One example of ProBuild's simultaneous shrinking and growing came when the company announced in December that it would close three facilities in South Florida but noted that two of those operations were made unnecessary as a result of acquisitions over the previous 12 months.

In terms of overall geography, ProBuild serves 80 of the country's biggest markets, but the only two it has entered in the past year were Las Vegas and Phoenix. Hylbert didn't give an expected revenue figure for 2008; the firm posted sales of $5 billion in 2007.

The company plans to continue its growth supported by a sophisticated and powerful new computer system. According to Hylbert, the ProBuild East operations should be entirely on the new Oracle system in about six months, while ProBuild South while begin embracing the system this fall. By the end of 2010, all parts of ProBuild should be on board.
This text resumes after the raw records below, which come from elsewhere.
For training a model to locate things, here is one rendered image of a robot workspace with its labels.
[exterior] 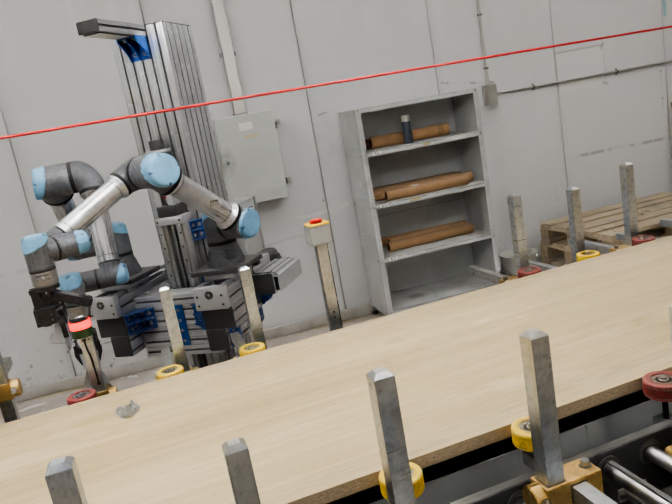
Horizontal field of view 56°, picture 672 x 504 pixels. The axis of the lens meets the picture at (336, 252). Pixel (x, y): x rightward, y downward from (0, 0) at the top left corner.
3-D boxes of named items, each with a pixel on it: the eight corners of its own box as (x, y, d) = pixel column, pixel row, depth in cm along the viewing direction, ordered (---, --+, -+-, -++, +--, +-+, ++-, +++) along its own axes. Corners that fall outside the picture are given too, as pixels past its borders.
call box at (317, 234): (307, 246, 210) (302, 223, 209) (327, 241, 212) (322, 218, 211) (313, 249, 204) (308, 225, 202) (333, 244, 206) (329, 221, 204)
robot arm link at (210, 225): (223, 236, 267) (216, 204, 264) (244, 235, 258) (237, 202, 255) (200, 243, 258) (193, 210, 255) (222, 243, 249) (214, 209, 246)
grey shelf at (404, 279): (372, 313, 496) (337, 112, 463) (477, 287, 514) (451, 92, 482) (390, 329, 453) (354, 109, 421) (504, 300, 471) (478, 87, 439)
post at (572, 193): (577, 309, 247) (565, 187, 237) (584, 307, 248) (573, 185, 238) (583, 311, 244) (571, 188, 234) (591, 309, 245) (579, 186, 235)
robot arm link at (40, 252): (53, 231, 188) (25, 238, 182) (63, 266, 191) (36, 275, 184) (41, 231, 193) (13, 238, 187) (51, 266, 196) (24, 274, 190)
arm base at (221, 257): (218, 259, 270) (213, 237, 268) (250, 256, 265) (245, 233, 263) (201, 269, 256) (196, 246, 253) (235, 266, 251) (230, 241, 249)
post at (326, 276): (335, 370, 219) (311, 244, 209) (348, 366, 220) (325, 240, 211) (339, 374, 215) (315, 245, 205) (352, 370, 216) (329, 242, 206)
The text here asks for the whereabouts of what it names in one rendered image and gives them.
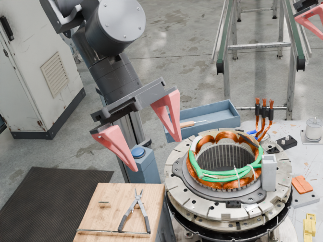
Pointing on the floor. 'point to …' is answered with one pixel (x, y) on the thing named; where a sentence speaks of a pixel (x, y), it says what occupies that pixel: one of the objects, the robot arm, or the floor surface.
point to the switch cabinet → (35, 72)
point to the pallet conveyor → (292, 29)
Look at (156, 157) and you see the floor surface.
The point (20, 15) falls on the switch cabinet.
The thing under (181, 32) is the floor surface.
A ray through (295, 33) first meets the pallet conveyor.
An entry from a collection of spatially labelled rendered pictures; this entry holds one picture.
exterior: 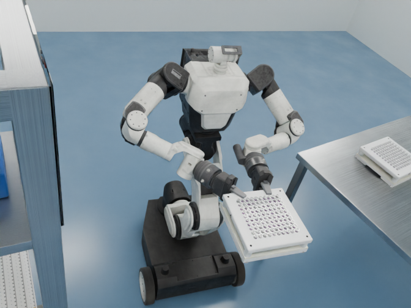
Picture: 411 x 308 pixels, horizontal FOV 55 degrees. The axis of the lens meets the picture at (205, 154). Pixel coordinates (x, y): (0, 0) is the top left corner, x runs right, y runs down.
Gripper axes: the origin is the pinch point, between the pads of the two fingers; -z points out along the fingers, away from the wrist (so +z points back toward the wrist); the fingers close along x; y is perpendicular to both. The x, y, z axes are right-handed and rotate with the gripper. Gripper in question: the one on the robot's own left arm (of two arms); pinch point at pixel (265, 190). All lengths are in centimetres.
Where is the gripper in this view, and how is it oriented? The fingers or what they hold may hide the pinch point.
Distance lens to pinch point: 150.4
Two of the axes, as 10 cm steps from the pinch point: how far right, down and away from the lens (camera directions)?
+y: -9.7, -0.2, -2.4
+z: -1.7, -6.4, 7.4
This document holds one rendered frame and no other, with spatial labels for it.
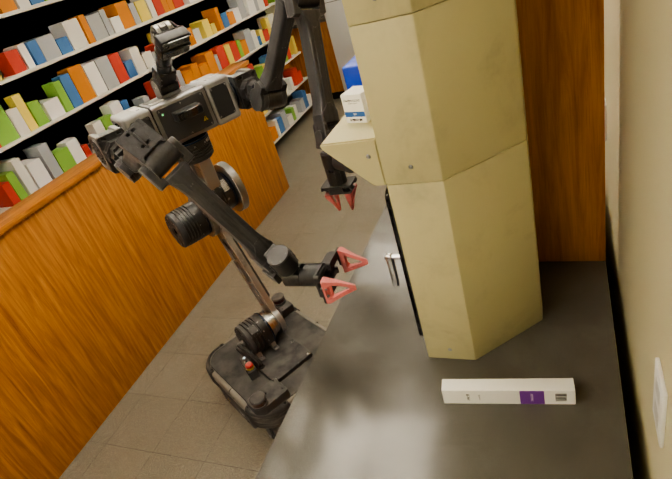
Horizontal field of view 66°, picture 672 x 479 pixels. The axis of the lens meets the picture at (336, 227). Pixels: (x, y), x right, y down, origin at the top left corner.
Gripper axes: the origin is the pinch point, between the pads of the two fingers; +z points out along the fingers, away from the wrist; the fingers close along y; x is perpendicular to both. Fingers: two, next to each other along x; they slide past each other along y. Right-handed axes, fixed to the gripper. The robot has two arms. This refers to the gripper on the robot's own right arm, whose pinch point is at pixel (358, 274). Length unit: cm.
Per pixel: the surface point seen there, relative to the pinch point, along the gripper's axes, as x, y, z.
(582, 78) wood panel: -27, 33, 50
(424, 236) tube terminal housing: -12.7, -4.4, 19.2
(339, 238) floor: 113, 186, -106
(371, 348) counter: 21.8, -2.6, -1.6
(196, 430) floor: 114, 26, -124
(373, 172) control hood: -28.1, -4.5, 12.2
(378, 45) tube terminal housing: -51, -5, 19
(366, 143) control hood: -34.2, -4.6, 12.4
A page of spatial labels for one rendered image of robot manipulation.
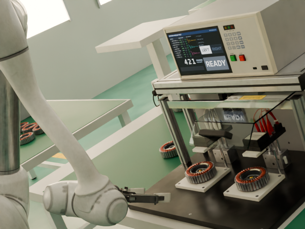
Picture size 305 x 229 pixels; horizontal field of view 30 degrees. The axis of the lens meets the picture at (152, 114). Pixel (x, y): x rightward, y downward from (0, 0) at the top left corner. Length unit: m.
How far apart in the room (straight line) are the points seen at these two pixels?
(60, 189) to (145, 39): 1.18
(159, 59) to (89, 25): 4.18
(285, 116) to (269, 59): 0.31
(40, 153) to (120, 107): 0.60
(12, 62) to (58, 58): 5.33
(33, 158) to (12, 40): 1.67
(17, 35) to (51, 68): 5.28
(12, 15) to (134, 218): 0.88
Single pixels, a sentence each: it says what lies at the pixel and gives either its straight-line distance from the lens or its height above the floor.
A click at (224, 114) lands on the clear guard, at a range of 1.78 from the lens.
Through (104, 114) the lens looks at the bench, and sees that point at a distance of 3.43.
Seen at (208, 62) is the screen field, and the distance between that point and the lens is 1.99.
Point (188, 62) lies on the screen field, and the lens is 2.06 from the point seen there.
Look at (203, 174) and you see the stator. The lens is 2.04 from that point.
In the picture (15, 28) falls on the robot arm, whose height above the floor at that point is 1.54.
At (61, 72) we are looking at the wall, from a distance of 6.93.
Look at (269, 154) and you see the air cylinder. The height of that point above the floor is 0.82.
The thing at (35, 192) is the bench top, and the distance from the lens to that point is 2.70.
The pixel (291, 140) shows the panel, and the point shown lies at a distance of 2.09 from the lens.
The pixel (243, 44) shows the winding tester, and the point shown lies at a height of 1.23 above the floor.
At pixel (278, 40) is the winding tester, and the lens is 1.86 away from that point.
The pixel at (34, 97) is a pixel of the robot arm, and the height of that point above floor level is 1.34.
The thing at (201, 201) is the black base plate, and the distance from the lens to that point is 1.96.
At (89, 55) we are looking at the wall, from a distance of 7.15.
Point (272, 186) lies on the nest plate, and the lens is 1.89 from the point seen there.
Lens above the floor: 1.66
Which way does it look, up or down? 17 degrees down
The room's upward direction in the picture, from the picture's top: 21 degrees counter-clockwise
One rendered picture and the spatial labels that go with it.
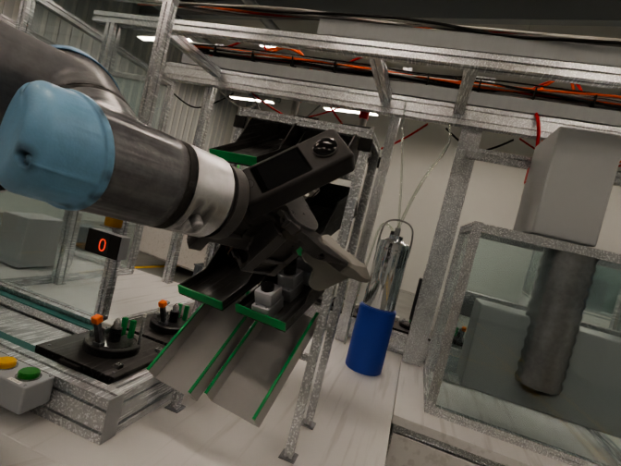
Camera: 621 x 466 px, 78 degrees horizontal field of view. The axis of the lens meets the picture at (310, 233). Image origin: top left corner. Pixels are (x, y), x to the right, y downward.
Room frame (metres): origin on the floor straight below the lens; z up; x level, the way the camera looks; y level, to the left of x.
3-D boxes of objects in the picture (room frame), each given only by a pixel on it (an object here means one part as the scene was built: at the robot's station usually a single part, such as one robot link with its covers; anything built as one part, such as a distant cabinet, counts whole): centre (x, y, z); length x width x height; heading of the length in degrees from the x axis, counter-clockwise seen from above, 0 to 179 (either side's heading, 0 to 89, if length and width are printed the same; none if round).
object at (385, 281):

Both builders and ProBuild should benefit from the new system, which Hylbert said was designed to give the company unprecedented insights into ProBuild's customer base.  For instance, ProBuild can identify its customers by type--production builder, custom builder, etc.--but it can't serve up more detailed information on what type of work those production builders do, such as what kind of homes it builds, which could help it serve those builder customers more efficiently.

Meanwhile, the company has nearly finished changing all store names to the ProBuild brand; the only groups where the ProBuild logo won't predominate will be in Alaska, where Spenard Building Supply is a local retail institution; and southern California, where Dixieline Lumber and Home Centers will keep using that name.

Craig Webb is editor of ProSales magazine.